Each line of the data below from the one holding "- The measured" to the one holding "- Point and", inclusive, is to be reproduced exactly; no other line belongs in the answer.

Top of INFORMATION PROVIDED

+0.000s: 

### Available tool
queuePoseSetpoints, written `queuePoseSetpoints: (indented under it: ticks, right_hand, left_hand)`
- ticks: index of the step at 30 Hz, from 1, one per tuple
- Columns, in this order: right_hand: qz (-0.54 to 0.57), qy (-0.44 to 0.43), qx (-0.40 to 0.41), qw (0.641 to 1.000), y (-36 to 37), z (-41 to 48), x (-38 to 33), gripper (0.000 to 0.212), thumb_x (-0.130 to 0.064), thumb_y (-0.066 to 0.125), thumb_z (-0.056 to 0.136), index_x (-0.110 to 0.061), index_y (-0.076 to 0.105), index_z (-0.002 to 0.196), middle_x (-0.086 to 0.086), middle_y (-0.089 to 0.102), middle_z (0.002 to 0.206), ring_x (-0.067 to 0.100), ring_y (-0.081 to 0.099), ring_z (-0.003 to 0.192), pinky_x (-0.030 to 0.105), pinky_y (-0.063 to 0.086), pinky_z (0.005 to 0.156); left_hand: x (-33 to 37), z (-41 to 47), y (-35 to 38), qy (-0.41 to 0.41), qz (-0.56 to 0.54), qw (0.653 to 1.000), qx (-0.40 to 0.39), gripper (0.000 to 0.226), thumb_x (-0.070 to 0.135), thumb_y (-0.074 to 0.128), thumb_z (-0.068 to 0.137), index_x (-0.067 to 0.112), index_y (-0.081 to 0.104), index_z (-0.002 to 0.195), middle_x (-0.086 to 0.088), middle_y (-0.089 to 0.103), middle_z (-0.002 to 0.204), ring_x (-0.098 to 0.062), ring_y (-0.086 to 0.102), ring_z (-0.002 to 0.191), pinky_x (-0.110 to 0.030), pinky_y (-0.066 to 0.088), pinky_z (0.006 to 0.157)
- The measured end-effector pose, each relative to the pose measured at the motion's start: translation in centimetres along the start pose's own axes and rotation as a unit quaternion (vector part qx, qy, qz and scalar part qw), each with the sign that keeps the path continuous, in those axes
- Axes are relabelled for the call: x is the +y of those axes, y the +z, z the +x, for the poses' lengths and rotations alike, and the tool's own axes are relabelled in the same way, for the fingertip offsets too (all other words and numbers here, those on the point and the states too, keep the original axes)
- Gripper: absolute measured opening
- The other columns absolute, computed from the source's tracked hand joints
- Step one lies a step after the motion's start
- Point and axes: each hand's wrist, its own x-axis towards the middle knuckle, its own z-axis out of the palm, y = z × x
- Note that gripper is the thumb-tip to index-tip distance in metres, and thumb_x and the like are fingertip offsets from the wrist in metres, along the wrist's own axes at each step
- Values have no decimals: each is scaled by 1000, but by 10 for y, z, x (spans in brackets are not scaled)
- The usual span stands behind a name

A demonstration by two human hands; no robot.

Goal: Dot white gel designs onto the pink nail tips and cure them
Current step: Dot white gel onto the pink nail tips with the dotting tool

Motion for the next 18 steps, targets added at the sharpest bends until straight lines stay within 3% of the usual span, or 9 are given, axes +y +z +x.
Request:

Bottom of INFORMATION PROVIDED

**EXERCISE OUTPUT:**
- The measured end-effector pose, each relative to the pose measured at the motion's start: translation in centimetres along the start pose's own axes and rotation as a unit quaternion (vector part qx, qy, qz and scalar part qw), each with the sign that keeps the path continuous, in those axes
- Axes are relabelled for the call: x is the +y of those axes, y the +z, z the +x, for the poses' lengths and rotations alike, and the tool's own axes are relabelled in the same way, for the fingertip offsets too (all other words and numbers here, those on the point and the states too, keep the original axes)
- Gripper: absolute measured opening
- The other columns absolute, computed from the source's tracked hand joints
- Step one lies a step after the motion's start
- Point and axes: each hand's wrist, its own x-axis towards the middle knuckle, its own z-axis out of the palm, y = z × x

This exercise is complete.